Work through the data below and copy out every line where "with" is found.

_ _ _

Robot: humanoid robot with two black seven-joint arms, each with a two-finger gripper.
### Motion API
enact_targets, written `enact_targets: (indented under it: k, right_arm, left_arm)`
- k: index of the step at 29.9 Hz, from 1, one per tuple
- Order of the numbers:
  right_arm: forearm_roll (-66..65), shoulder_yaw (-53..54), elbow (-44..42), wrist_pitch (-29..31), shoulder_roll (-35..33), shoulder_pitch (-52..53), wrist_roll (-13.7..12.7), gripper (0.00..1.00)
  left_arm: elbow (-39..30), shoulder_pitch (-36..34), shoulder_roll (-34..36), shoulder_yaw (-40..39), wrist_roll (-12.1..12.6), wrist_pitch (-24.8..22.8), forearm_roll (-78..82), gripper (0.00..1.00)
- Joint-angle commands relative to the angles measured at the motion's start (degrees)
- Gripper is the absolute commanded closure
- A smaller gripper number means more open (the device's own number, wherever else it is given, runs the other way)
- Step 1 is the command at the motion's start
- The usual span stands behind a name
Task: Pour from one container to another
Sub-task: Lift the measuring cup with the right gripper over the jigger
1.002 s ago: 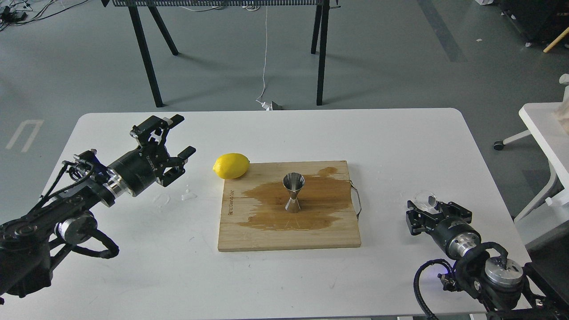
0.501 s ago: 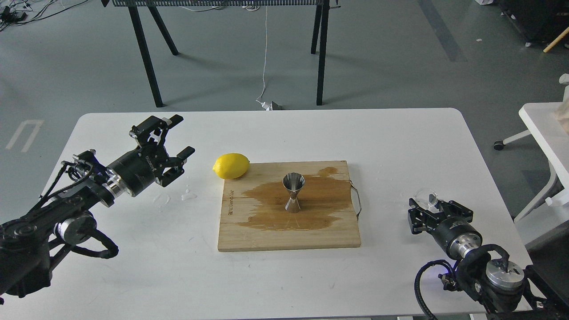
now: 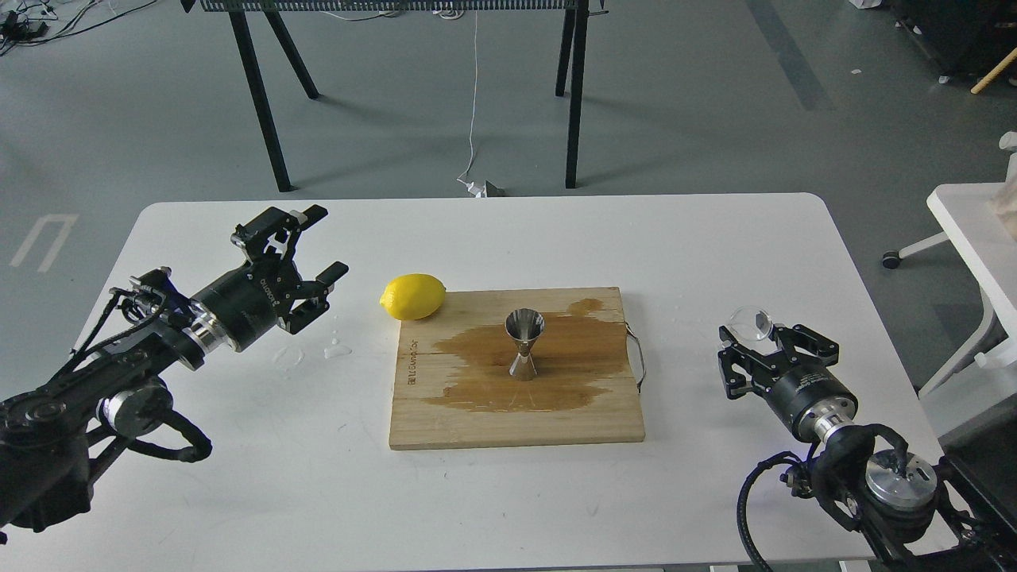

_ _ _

__RESULT FOR THIS EXERCISE__
Robot: humanoid robot with two black seven-joint arms, each with a two-finger gripper.
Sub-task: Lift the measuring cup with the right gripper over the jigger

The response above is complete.